Eric Holder Says Snowden 'Performed a Public Service'

"Now I would say that doing what he did — and the way he did it — was inappropriate and illegal."

Former Attorney General Eric Holder still thinks Edward Snowden should be punished for leaking classified intelligence documents that exposed the country's global surveillance programs but argued that the former National Security Agency contractor "performed a public service."

"We can certainly argue about the way in which Snowden did what he did, but I think that he actually performed a public service by raising the debate that we engaged in and by the changes that we made," Holder said during "The Axe Files" podcast produced by CNN and the University of Chicago Institute of Politics and hosted by Democratic political operative David Axelrod.

"Now I would say that doing what he did — and the way he did it — was inappropriate and illegal," the former attorney general also said of Snowden.

Holder's comments did not seem to go unnoticed by Snowden who seemingly tweeted in response to Holder's interview Monday evening as well as retweet journalist Glenn Greenwald.

Snowden faces two counts of violating the Espionage Act and one count of theft.
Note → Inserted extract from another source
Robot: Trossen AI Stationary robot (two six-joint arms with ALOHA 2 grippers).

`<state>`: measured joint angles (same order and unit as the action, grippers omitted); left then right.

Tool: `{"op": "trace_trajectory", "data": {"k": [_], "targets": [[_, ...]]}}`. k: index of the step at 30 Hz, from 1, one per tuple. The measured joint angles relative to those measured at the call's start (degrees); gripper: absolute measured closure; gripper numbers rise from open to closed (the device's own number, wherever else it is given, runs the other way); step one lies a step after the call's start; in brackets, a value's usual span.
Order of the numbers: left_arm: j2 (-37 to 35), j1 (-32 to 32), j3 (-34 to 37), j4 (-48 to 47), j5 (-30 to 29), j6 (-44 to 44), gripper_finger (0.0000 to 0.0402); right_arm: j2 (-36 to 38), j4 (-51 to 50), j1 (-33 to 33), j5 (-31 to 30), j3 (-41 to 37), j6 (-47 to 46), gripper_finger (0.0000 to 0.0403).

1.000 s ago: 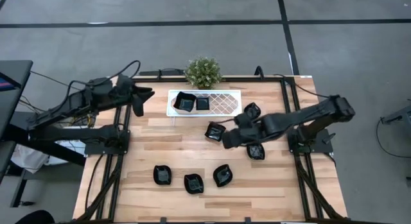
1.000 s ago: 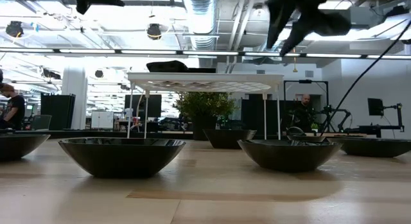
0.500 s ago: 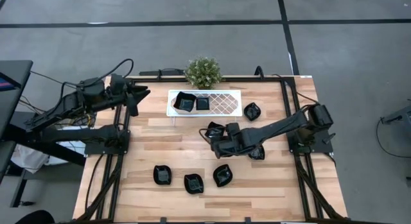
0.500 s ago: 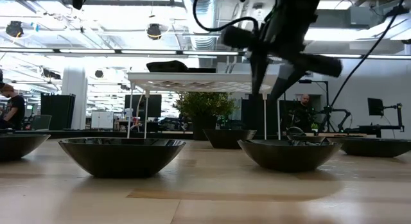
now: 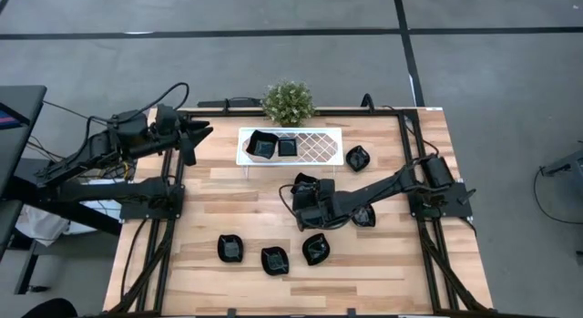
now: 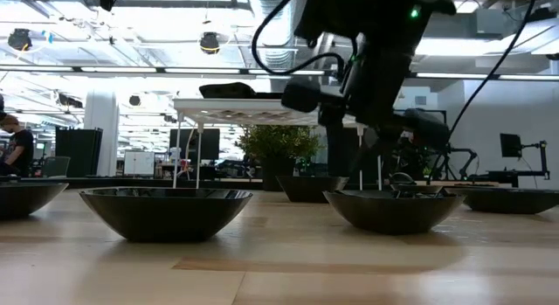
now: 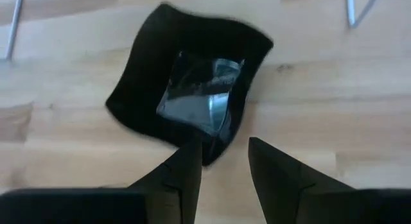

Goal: Pick & Place Mini shaped plates
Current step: Stack the distorted square plate on top of the stacked distorted square plate on the shelf

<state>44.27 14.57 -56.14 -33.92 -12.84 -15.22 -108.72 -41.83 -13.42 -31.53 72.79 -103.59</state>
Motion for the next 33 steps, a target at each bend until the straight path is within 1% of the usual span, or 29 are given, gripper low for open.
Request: {"op": "trace_trajectory", "data": {"k": [3, 7, 11, 15, 22, 27, 33], "targets": [[0.0, 0.0, 0.0, 0.19, 0.0, 0.0, 0.0279, -0.51, 0.05, 0.61, -1.32, 0.0, -0.19, 0.0279], [0.0, 0.0, 0.0, 0.42, 0.02, 0.0, 0.0279, -0.46, -0.07, 1.78, -1.39, -0.06, 0.34, 0.0279], [0.0, 0.0, 0.0, 0.55, 0.11, 0.0, 0.0279, -0.4, 4.38, 2.48, -1.09, -2.99, 0.72, 0.0279], [0.0, 0.0, 0.0, 0.56, 0.15, 0.0, 0.0279, -0.42, 8.88, 2.48, -0.86, -5.95, -1.07, 0.0279], [0.0, 0.0, 0.0, 0.89, 0.13, 0.0, 0.0279, -0.41, 10.13, 2.68, -0.19, -7.48, -1.49, 0.0286], [0.0, 0.0, 0.0, 1.0, 0.07, 0.0, 0.0279, -0.42, 10.12, 3.25, 0.03, -7.52, -0.98, 0.0319], [0.0, -0.01, 0.0, 1.46, -0.02, -0.01, 0.0279, -0.42, 10.18, 2.78, 0.66, -7.52, 0.56, 0.0384]]}}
He has said that he does not plan to return to the U.S. unless he is sure that he will face a fair trial.

"I think that he's got to make a decision. He's broken the law in my view," Holder told Axelrod in the interview. "He needs to get lawyers, come on back, and decide, see what he wants to do: Go to trial, try to cut a deal. I think there has to be a consequence for what he has done."

"But I think in deciding what an appropriate sentence should be, I think a judge could take into account the usefulness of having had that national debate," Holder added.